Одна за одной, новенькие, с едва уловимым денежным запахом, пачки в банковских бандеролях. В ряд по десять пачек, а в каждой пачке — сто десятирублевок. Потом из портфеля же достал конвертик и положил рядом.

— Сорок две тысячи рублей в пачках, шестьсот тридцать восемь разными купюрами в конверте и… — я полез в карман, — и пятьдесят шесть копеек монетами. Полтора процента от доходов, как велит устав. Пересчёт валюты проведен по официальному курсу, — я достал из внутреннего кармана пиджака сложенный вчетверо листок. — здесь суммы с разбивкой по месяцам. Извольте пересчитать.

— И вы… И вы вот так, в портфеле? — спросила девушка — спортивный сектор. Весной она хотела, чтобы я сыграл за институтскую шахматную команду.

— В портфеле, — подтвердил очевидное я, демонстративно заглянул в него и добавил сокрушенно: — больше нет, всё, кончились.

Все переводили взгляды с денег на меня, с меня на деньги. Десять рублей и сами по себе вызывают у студента уважение, какие у студента в карманах деньги, рубли да трояки, и хорошо, если эти есть. Десятки только в день стипендии. А здесь пачки, и много, огромные тысячи. Завораживают.

— И не страшно — с такими деньгами? — спросил кто-то.

— Меня подстраховывала милиция, на двух машинах, — соврал я. — На всякий пожарный. Хотя что могло случиться? Ничего не могло случиться, у нас тут, слава Аллаху, не Чикаго.

Я закрыл портфель, оглянулся. — Если сумма не сойдётся — вызывайте милицию. Упаковки банковские, так что недовложение могло произойти только там. Но сойдётся, сойдётся. Никогда не слышал, чтобы наша сберкасса кого-то обманывала. А теперь мне пора идти, ребята и девчата. Труба зовёт. Много работы. Надеюсь, увидимся не раз.
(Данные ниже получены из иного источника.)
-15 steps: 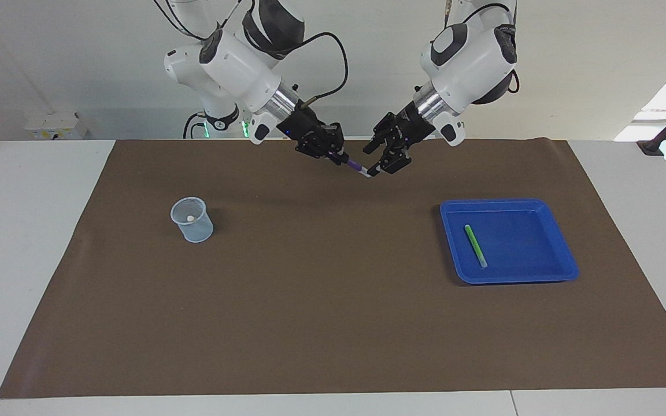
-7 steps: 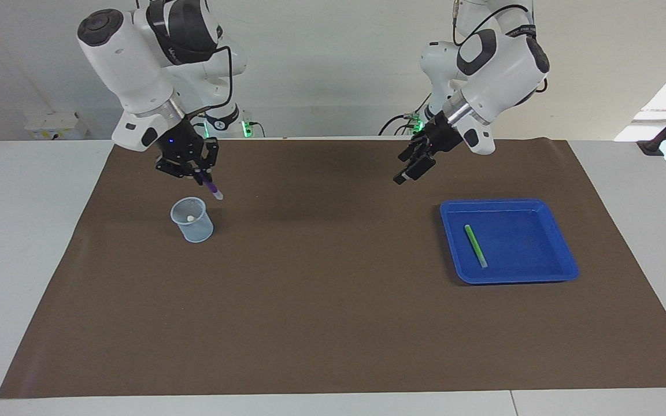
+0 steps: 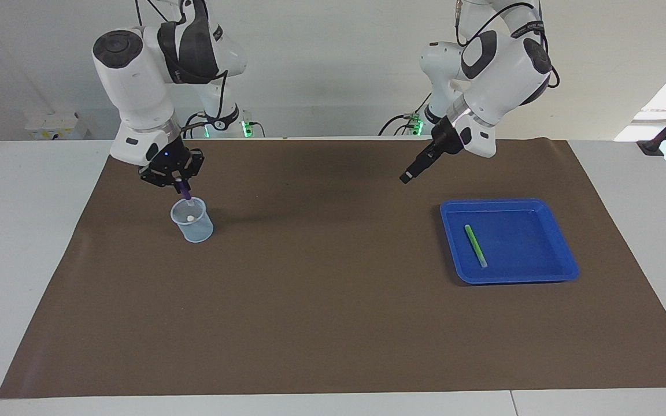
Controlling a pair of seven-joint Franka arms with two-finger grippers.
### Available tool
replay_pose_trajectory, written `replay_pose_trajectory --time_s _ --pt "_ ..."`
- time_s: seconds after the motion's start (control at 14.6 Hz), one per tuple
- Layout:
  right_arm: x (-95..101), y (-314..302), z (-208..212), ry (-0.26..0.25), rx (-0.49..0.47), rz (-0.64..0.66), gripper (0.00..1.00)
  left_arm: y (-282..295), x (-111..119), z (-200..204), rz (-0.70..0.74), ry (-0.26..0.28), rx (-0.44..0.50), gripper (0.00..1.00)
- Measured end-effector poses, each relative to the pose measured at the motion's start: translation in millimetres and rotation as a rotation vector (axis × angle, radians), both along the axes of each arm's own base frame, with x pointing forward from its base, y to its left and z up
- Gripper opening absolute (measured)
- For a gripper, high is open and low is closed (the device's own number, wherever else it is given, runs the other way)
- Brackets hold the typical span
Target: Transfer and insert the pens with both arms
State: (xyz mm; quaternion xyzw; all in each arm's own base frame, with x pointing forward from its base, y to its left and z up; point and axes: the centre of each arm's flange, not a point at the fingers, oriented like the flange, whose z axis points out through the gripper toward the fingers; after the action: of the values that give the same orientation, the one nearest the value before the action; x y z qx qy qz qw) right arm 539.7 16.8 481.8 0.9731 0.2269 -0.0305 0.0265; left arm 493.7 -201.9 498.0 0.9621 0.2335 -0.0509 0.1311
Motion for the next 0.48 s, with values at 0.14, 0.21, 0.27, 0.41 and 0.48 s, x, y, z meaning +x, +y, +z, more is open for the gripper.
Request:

— Конечно, конечно, — сказал Евтрюхов, с трудом отрывая взгляд от деньжищ. — Приходите!

Потом, спохватившись, вышел из-за стола и пожал мне руку.
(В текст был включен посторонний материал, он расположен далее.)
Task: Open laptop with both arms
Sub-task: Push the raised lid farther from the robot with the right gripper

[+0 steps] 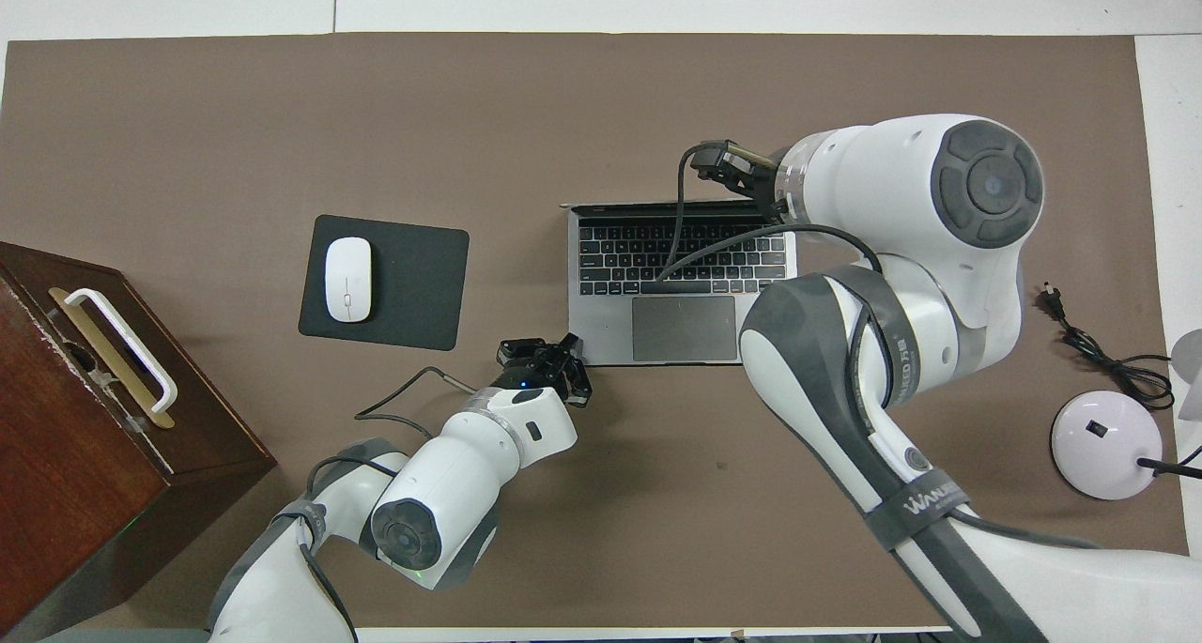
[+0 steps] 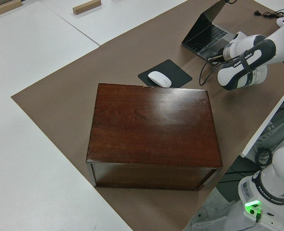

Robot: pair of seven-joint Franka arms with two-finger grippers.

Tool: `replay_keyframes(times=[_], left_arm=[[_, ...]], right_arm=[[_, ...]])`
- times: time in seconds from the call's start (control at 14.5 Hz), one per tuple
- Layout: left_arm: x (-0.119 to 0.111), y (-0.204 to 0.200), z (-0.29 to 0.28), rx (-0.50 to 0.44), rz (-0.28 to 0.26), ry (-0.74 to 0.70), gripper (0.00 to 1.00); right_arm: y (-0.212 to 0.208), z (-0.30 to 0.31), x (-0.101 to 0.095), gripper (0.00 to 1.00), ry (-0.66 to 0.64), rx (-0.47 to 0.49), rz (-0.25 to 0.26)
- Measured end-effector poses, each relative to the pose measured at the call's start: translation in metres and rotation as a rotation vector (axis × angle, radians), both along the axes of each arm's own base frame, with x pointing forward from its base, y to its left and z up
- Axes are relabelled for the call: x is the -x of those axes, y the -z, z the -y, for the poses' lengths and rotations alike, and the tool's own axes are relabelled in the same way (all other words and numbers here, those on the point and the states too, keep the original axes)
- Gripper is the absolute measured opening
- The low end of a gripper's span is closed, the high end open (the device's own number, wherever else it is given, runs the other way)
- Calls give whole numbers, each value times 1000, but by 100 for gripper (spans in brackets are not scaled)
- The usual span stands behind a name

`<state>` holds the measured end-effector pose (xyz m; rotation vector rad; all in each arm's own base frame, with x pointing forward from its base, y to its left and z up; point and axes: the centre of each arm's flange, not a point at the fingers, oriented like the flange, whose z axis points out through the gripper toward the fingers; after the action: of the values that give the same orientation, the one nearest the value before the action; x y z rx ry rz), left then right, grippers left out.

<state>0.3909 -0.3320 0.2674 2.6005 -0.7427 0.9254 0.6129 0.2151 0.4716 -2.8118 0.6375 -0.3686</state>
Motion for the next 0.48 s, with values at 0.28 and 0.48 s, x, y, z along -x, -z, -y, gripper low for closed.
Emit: replay_keyframes(times=[0.28,0.48], left_arm=[[0,0,0,0,0,0,1],[0,0,0,0,0,0,1]], right_arm=[[-5,11,-10,100,-83,85,22],[-9,20,-16,100,-129,118,34]])
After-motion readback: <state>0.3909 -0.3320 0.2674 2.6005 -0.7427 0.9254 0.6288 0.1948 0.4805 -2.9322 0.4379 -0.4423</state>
Я уселся в автомобиль, приноровился. Сидение здесь отрегулировано под Ольгу, мне тесновато. Можно, конечно, отодвинуть, но не привык я двигать сидение, на «ЗИМе» оно закреплено навечно.

Да ничего, сойдёт!

Я поехал в Некрасовский сквер. Посижу в тени каштанов. Они всё ещё падают, каштаны, но я в берете.

Некрасов в Чернозёмске никогда не был, во всяком случае, достоверных сведений о его пребывании в городе нет. Но некогда он выиграл имение, находившееся на севере губернии. В карты. Владел имением Николай Алексеевич около месяца, не выезжая из Петербурга, а потом подарил его Авдотье Панаевой. При расставании. Так сказать, на долгую память. Панаева же продала имение доктору Зиновьеву, за двадцать тысяч, тем самым связав имя Некрасова с медициной нашего города, чему посвящён стенд в медицинском институте, откуда я, собственно, и почерпнул эти сведения.